Image of Ian Barbash, M.D., M.S.; Photo credit: UPMC
Ian Barbash, M.D., M.S.; Photo credit: UPMC

Federal policy intended to improve U.S. sepsis outcomes has been a wash, according to large-scale study by University of Pittsburgh School of Medicine clinician–scientists.

The “all or none” requirements instituted for treatment of suspected sepsis patients neither help nor hurt in their current form, wrote lead author Ian Barbash, M.D., M.S., a UPMC intensivist. But they put a large cost burden on health systems and shouldn’t be left as-is, he added.

The Centers for Medicare & Medicaid Services implemented sweeping policy in October 2015 to combat the outsized numbers of hospital deaths due to sepsis in the United States. According to these SEP-1 guidelines, hospitals are required to provide patients with a list of treatments, including blood cultures, early antibiotics, regular lab tests and IV fluids. They also must report compliance data.

The researchers compared data among 11 UPMC hospitals from two years before and two years after SEP-1 implementation. Overall, the new program wasn’t tied to clinically meaningful patient outcomes, Barbash and team found. Deaths from sepsis already had begun decreasing before the SEP-1 implementation, and the trend would have continued, they said. Meanwhile, the hospitals had made huge investments in versions of the program, they said.
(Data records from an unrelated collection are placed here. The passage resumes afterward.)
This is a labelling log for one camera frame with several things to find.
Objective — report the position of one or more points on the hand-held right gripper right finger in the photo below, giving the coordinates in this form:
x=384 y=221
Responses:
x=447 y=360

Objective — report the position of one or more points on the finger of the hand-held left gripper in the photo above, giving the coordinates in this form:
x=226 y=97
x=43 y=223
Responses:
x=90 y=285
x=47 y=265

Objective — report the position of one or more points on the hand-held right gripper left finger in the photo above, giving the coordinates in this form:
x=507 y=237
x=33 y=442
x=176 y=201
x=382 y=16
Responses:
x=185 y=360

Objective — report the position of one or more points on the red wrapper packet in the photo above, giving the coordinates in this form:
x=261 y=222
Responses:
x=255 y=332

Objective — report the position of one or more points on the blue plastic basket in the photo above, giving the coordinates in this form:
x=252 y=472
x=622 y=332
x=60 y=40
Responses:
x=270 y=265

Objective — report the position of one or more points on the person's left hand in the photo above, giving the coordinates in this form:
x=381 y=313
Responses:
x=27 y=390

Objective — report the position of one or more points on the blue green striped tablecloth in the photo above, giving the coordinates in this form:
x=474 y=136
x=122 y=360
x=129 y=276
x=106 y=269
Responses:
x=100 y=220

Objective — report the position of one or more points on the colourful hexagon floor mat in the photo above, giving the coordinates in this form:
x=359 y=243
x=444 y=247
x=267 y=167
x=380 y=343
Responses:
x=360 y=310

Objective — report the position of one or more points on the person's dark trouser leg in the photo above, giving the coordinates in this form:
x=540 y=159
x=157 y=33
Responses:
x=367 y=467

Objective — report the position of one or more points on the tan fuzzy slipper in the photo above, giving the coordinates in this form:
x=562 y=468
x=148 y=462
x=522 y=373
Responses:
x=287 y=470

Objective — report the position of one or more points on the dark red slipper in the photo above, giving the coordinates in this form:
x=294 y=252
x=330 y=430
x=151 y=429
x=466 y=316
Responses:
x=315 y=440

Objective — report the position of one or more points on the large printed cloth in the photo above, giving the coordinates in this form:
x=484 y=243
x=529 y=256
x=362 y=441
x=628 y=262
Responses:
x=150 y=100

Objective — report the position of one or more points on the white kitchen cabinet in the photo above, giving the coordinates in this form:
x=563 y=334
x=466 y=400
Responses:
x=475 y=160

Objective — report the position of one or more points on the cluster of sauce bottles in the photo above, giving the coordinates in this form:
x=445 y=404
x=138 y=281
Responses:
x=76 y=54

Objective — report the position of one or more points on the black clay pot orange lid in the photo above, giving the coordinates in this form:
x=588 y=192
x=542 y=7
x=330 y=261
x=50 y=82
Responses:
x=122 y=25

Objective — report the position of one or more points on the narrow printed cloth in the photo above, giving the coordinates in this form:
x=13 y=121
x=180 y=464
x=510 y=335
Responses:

Among 54,225 patient visits, clinicians were found to increase orders of lactate measurement to pinpoint low blood flow or low blood oxygen, for example. But the increased testing did not translate to other changes in care delivery or lower overall mortality, they said.

Image of Jeremy Kahn, M.D., MS
Jeremy Kahn, M.D., MS; Photo credit: UPMC

“We know that early sepsis treatment saves lives,” said senior author Jeremy Kahn, M.D., M.S., professor of critical care medicine and health policy and management. “The issue is whether SEP-1, as it currently exists, was sufficient to move the needle.”

“Sepsis is deadly, but it can be treated,” Barbash concluded. “I suspect that simplifying SEP-1 and focusing on what works, such as early administration of appropriate antibiotics to the patients who need them, will lead to improvements.”

UPMC already had begun improving its sepsis protocol, the authors acknowledged. The program, therefore, may have had a different effect in another hospital system.

“It is possible UPMC already had achieved the improvements that SEP-1 might induce at other hospitals,” they wrote.

Sepsis results from an out-of-control immune system response to infection, and can lead to organ failure. At least 1.7 million adults develop sepsis each year and one in three patients who die in a hospital have sepsis, according to the U.S. Centers for Disease Control and Prevention.

Full findings were published in the Annals of Internal Medicine.